The abduction of over 250 innocent school girls from Chibok since April 2014 and the killing of the innocent, mostly women and children in Boko Haram’s rampage don’t seem to merit AI’s attention. The Nigerian military has been struggling to keep the terrorists at bay. The nation is only on the defensive. The A1 should answer questions posed by the military among which are: How it obtained the figures being paraded. Did the organisation interview government functionaries or the accused senior military officers? How did AI get into the war front to obtain the information? How authentic is the information? Who gave the evidence and under what circumstance? Why was the military high command not involved in the investigation? That AI zeroed in on the Nigerian military but not one military personnel was interviewed to balance its report, grossly impairs the document.
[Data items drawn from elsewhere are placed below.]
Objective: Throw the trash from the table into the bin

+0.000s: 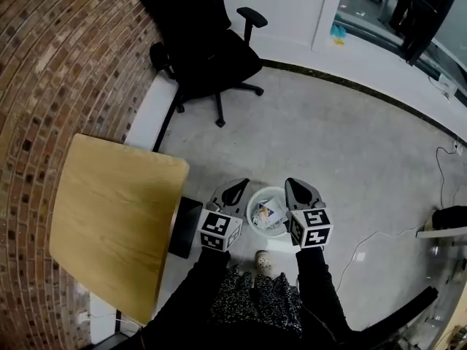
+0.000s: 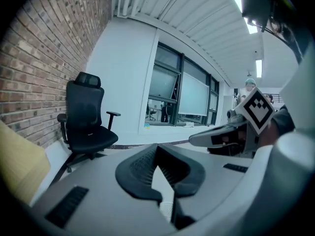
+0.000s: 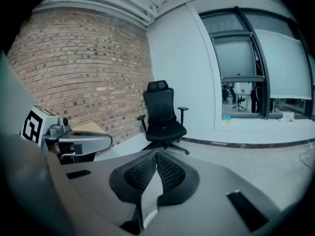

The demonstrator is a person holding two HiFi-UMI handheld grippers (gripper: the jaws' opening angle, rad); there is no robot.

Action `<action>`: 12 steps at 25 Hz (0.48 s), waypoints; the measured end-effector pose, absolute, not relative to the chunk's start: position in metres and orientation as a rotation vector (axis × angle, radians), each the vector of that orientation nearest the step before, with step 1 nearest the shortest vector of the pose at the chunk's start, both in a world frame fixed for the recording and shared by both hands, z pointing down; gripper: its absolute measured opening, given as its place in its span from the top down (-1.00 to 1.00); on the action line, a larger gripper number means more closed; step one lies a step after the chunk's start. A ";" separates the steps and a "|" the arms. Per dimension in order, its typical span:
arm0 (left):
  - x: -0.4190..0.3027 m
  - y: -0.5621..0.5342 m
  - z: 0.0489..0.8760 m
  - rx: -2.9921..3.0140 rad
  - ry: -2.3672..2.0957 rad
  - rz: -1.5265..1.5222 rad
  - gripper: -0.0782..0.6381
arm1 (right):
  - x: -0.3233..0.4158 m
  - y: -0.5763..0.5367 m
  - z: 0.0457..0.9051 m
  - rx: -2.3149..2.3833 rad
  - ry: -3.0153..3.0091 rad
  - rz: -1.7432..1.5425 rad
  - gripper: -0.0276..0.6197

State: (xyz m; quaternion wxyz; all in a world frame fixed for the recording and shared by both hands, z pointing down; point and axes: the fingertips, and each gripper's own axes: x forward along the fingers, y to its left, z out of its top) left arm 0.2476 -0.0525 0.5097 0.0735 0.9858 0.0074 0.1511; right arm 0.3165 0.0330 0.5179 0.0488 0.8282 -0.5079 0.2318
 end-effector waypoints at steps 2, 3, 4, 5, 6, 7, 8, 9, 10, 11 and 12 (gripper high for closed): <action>0.246 -0.056 0.496 2.957 0.010 0.430 0.76 | 0.318 0.032 0.490 2.556 -1.566 0.605 0.87; 0.245 -0.055 0.489 2.956 0.005 0.421 0.76 | 0.318 0.033 0.480 2.567 -1.571 0.576 0.87; 0.244 -0.055 0.483 2.959 0.000 0.413 0.76 | 0.318 0.034 0.471 2.574 -1.570 0.559 0.87; 0.244 -0.054 0.476 2.966 -0.002 0.406 0.76 | 0.318 0.035 0.463 2.581 -1.564 0.549 0.87; 0.244 -0.055 0.470 2.974 -0.004 0.400 0.76 | 0.319 0.035 0.456 2.588 -1.558 0.540 0.87; 0.245 -0.055 0.463 2.983 -0.005 0.394 0.76 | 0.319 0.036 0.450 2.597 -1.551 0.531 0.87; 0.246 -0.056 0.456 2.994 -0.006 0.388 0.76 | 0.319 0.036 0.444 2.606 -1.548 0.520 0.87; 0.247 -0.058 0.449 3.006 -0.008 0.380 0.76 | 0.319 0.036 0.438 2.614 -1.546 0.511 0.87; 0.248 -0.061 0.441 3.019 -0.010 0.370 0.76 | 0.319 0.036 0.433 2.621 -1.546 0.502 0.87; 0.249 -0.063 0.434 3.032 -0.015 0.360 0.76 | 0.318 0.036 0.428 2.626 -1.546 0.492 0.87; 0.249 -0.066 0.426 3.045 -0.020 0.348 0.76 | 0.318 0.036 0.423 2.632 -1.547 0.478 0.87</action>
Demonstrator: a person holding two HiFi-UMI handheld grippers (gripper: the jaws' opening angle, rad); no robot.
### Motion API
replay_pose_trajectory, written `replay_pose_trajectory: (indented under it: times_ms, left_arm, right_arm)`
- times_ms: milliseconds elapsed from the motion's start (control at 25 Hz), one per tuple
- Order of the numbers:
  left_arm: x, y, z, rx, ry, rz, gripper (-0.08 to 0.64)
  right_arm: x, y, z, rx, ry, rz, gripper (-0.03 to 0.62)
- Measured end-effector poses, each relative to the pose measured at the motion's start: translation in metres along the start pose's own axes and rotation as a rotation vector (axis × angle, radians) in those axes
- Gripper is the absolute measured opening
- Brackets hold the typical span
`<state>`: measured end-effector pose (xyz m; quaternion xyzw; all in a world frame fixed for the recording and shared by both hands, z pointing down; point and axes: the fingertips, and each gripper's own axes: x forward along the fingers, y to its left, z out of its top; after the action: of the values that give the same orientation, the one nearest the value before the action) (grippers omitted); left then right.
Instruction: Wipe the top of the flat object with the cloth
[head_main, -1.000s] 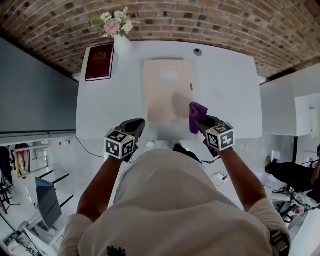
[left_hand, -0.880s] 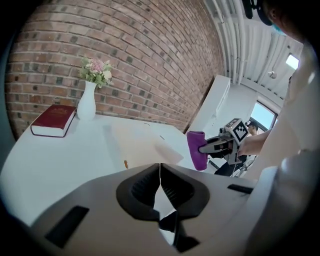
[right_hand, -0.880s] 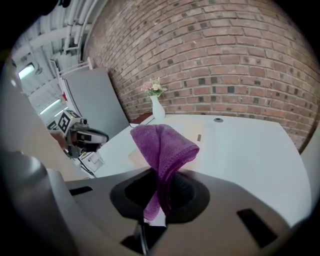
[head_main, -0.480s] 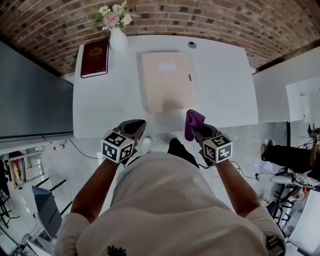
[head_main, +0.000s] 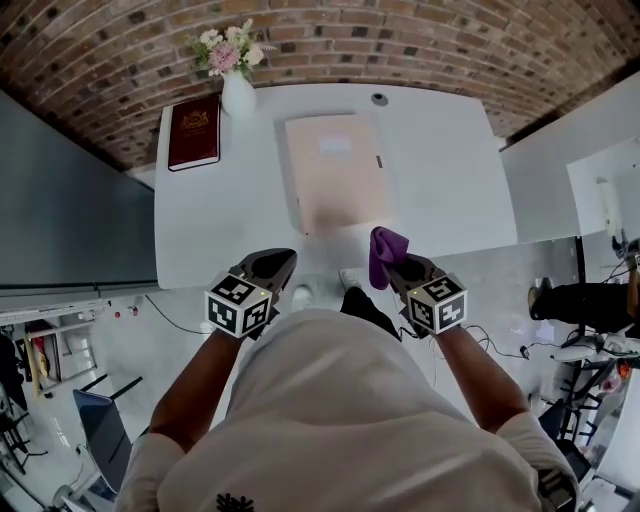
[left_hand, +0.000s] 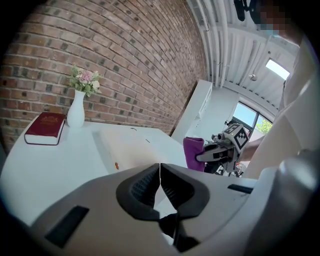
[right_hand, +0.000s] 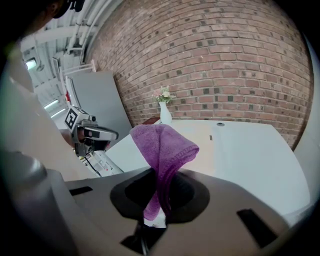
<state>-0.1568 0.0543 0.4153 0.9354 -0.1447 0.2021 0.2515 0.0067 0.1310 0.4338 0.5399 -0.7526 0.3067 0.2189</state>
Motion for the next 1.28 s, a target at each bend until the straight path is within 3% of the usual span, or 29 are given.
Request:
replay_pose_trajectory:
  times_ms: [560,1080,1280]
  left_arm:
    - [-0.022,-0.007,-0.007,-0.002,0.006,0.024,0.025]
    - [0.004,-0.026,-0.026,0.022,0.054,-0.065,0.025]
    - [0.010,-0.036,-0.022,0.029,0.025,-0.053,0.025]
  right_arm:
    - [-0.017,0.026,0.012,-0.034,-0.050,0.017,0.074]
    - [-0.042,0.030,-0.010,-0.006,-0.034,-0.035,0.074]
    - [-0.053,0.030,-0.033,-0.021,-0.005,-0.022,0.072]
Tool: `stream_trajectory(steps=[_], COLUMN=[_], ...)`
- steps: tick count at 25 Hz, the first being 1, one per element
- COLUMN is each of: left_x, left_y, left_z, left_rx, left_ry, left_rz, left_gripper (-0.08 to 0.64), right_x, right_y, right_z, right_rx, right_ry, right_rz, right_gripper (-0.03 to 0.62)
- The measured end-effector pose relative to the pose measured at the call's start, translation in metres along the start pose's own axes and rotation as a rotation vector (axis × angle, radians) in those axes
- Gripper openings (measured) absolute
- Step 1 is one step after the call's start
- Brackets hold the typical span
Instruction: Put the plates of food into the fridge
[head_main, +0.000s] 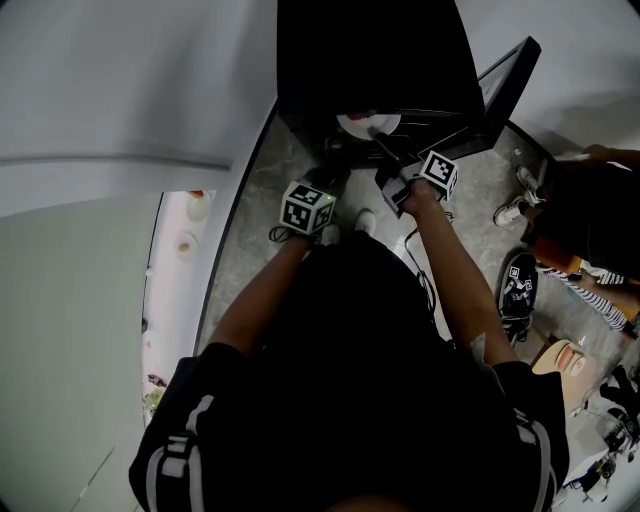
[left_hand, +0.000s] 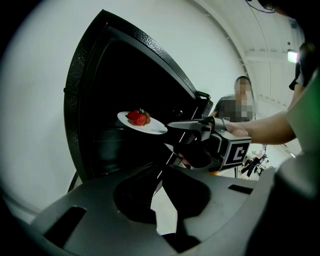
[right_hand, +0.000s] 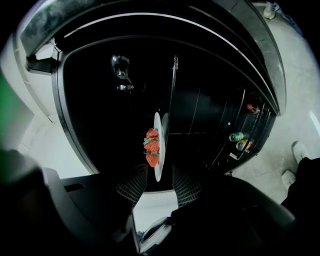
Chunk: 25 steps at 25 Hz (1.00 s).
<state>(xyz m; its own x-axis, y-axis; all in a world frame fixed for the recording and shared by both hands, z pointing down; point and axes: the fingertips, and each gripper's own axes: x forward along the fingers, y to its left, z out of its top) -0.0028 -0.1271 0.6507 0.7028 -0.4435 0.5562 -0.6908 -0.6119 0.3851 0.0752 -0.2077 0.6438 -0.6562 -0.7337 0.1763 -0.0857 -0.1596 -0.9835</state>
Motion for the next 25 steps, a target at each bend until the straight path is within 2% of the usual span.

President Muhammadu Buhari has, since assuming office, reached out to neigbouring countries and the international community on how best to handle Boko Haram. That is not the kind of country whose military can be accused of war crimes.
What is more, AI’s previous reports had been instrumental to the refusal by the United States of America to sell much-needed weapons to Nigeria to confront Boko Haram as America followed Amnesty International’s script and alleged human rights violations by the security forces.
Could it be that now that the new government is out to enlist the support of the U.S. and its allies, AI has once again sneaked in another devastating report to scuttle Nigeria’s chances?
Reports such as this tend to present Amnesty International as an organisation different from what it used to be. In the past AI reports had unimpeachable integrity and were believed by all. Regrettably, not anymore.
In its core guiding principles, it is clearly stated that “AI neither supports nor condemns a government policy of using military force in fighting against armed opposition movements. When an opposition group tortures or kills its captives, takes hostages, or commits deliberate and arbitrary killings, AI condemns these abuses”.
Viewed from that point, why condemn Nigeria for using military force to confront a vicious armed rebellion and terrorism?
Certainly, the organisation, at its founding, did not foresee a situation where deadly militants would take up arms in an attempt to overthrow the governments of sovereign states and foist a regime of brutality and inhumanity, hitherto unknown to recent civilisation.
Amnesty International should simply return to its raison d’etre and pursue its goals with objectivity in order to regain its credibility. Its current report on the Nigerian military is an insult to Nigeria and, given Boko Haram’s well-documented atrocities, an assault on humanity’s decency.